De voorzitter begrijpt uit de schriftelijke inlichtingen van de directeur dat bij verzoeker op 15 januari 2022 een PCR-test is afgenomen en dat de uitslag daarvan negatief is op besmetting met het coronavirus. Met ingang van 19 januari 2022 worden aan alle negatief geteste gedetineerden meer activiteiten aangeboden, zoals twee uur recreatie per dag, gebruik mogen maken van persoonlijke verzorgingsmoment(en) en het weer meer in de gelegenheid gesteld worden te telefoneren, aldus de directeur. Uit de inlichtingen van de directeur komt daarnaast naar voren dat het dagprogramma op 24 januari 2022 verder zal worden uitgebreid, maar dat nog niet precies bekend is hoe dat eruit zal zien. Hoewel de directeur aanvoert dat hiertoe is beslist op grond van artikel 3, derde lid en artikel 5, derde lid, van de Pbw, betreft de maatregel van het aanbieden van een beperkt dagprogramma naar het voorlopig oordeel van de voorzitter een ordemaatregel van uitsluiting van deelname aan activiteiten, als bedoeld in artikel 23, eerste lid, van de Pbw.

Op grond van artikel 58, eerste lid van de Pbw, in samenhang bezien met artikel 57, eerste lid, aanhef en onder b, van de Pbw geeft de directeur de gedetineerde bij het opleggen van een ordemaatregel onverwijld schriftelijk en zoveel mogelijk in een voor hem begrijpelijke taal een met redenen omklede, gedagtekende en ondertekende mededeling. De wet schrijft ook voor dat de directeur de gedetineerde in de gelegenheid stelt te worden gehoord, alvorens hij beslist omtrent de uitsluiting van deelname aan activiteiten en de verlenging daarvan, als bedoeld in artikel 23, eerste lid, van de Penitentiaire beginselenwet. Het horen kan achterwege blijven indien de vereiste spoed zich daartegen verzet dan wel de gemoedstand van de gedetineerde daaraan in de weg staat. De voorzitter constateert dat geen schriftelijke beslissing is opgemaakt maar dat verzoeker enkel middels de kabelkrant is geïnformeerd en dat hij bovendien niet is gehoord en dat van geen van de uitzonderingen als bedoeld in artikel 57, derde lid, van de Pbw sprake is.
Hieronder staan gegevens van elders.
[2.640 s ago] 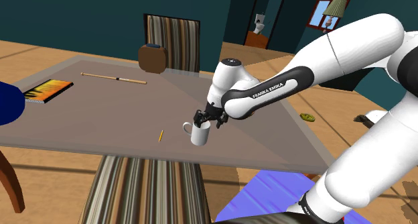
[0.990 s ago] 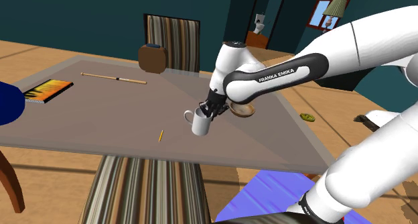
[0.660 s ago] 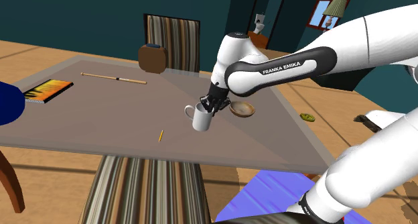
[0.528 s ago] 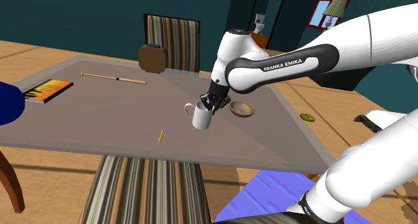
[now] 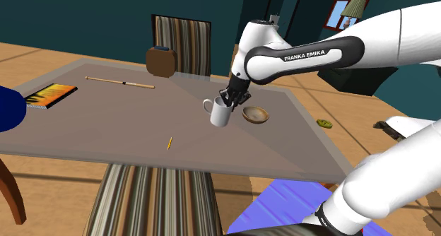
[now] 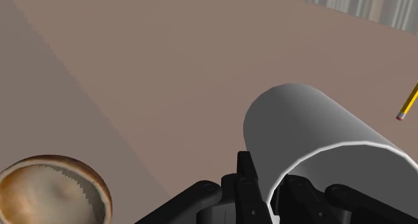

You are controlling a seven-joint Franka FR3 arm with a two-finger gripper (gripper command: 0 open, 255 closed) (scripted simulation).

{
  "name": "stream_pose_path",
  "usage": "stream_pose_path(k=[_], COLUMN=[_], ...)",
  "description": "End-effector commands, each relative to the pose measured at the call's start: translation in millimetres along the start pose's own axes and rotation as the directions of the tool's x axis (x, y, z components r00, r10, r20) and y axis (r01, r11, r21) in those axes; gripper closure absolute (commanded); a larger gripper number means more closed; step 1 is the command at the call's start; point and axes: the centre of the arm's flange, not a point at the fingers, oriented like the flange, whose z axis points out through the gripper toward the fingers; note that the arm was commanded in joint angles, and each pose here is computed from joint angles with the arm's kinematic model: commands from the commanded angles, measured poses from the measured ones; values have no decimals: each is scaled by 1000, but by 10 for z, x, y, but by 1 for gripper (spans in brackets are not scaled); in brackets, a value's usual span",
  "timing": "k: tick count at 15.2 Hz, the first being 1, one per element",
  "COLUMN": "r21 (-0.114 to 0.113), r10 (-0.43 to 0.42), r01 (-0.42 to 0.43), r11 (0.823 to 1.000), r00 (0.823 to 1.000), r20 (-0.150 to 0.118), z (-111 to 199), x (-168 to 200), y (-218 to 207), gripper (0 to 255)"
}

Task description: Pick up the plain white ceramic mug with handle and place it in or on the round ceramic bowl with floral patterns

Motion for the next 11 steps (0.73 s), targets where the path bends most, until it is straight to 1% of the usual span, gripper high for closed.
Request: stream_pose_path(k=[1, 11], r21=[0, 0], r10=[-1, -1], r01=[1, 1], r11=[1000, 1000], r00=[1000, 1000], r20=[0, 0], z=[7, 25], x=[151, 926], y=[202, 1271], gripper=[255, 255])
Nu niet is voldaan aan de formele wettelijke vereisten alvorens is beslist tot oplegging van de ordemaatregel, is de bestreden beslissing genomen in strijd met de wet. Daarbij neemt de voorzitter in het bijzonder in aanmerking dat de directeur reeds op 5 januari 2022 heeft beslist tot een lockdown van de PI Krimpen, dat deze uitzonderlijke maatregel ten minste tweemaal eerder is verlengd zonder verzoeker daaraan voorafgaand te horen en dat verzoeker inmiddels negatief is getest op het coronavirus middels een PCR-test. De voorzitter zal het verzoek gelet op het voorgaande toewijzen en de tenuitvoerlegging van de bestreden beslissing met onmiddellijke ingang tot het moment waarop de beklagcommissie op het onderliggende beklag heeft beslist, schorsen.

 

3. De uitspraak

De voorzitter wijst het verzoek toe en schorst de tenuitvoerlegging van de bestreden beslissing met onmiddellijke ingang tot het moment waarop de beklagcommissie op het onderliggende beklag heeft beslist.

 

Deze uitspraak is op 21 januari 2022 gegeven door mr. R.H. Koning, voorzitter, bijgestaan door mr. Y.P. Schleijpen, secretaris.